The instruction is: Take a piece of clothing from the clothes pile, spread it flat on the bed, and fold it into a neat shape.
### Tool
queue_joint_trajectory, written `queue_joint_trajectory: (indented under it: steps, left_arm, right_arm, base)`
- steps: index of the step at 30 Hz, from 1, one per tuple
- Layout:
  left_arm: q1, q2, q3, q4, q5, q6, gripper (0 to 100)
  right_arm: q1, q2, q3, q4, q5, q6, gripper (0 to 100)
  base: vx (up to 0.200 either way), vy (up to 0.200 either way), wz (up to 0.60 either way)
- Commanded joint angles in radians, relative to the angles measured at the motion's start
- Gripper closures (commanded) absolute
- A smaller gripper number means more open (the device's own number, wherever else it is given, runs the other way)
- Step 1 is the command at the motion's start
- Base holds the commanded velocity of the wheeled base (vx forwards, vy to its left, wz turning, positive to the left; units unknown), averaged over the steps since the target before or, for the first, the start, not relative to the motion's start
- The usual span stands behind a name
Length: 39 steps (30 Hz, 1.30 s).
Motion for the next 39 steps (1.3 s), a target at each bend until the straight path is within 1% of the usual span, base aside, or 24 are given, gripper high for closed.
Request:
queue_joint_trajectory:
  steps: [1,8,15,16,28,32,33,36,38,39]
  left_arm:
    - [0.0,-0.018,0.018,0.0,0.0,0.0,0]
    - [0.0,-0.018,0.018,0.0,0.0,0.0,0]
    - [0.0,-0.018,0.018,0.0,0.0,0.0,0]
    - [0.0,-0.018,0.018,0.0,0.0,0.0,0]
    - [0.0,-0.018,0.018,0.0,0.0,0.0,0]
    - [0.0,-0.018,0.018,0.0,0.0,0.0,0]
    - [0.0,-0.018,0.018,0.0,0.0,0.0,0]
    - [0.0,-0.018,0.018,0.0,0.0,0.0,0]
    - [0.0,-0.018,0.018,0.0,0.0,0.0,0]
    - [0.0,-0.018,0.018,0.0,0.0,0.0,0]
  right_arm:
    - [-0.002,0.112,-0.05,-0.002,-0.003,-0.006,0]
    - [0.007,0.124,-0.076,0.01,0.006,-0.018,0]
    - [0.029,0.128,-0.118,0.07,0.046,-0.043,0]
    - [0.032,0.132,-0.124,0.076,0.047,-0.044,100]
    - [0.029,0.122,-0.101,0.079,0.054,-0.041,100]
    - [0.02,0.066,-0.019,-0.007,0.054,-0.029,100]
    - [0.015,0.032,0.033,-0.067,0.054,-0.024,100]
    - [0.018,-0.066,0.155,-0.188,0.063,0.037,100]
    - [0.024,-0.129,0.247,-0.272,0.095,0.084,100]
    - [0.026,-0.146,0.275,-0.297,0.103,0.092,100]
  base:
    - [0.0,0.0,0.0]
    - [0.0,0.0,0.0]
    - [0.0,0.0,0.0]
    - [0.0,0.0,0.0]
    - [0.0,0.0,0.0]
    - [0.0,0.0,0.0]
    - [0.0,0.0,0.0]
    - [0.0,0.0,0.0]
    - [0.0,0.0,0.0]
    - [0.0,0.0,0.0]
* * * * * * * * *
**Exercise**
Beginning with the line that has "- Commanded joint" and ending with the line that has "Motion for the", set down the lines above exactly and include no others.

**Answer box**
- Commanded joint angles in radians, relative to the angles measured at the motion's start
- Gripper closures (commanded) absolute
- A smaller gripper number means more open (the device's own number, wherever else it is given, runs the other way)
- Step 1 is the command at the motion's start
- Base holds the commanded velocity of the wheeled base (vx forwards, vy to its left, wz turning, positive to the left; units unknown), averaged over the steps since the target before or, for the first, the start, not relative to the motion's start
- The usual span stands behind a name
Length: 39 steps (30 Hz, 1.30 s).
Motion for the next 39 steps (1.3 s), a target at each bend until the straight path is within 1% of the usual span, base aside, or 24 are given, gripper high for closed.

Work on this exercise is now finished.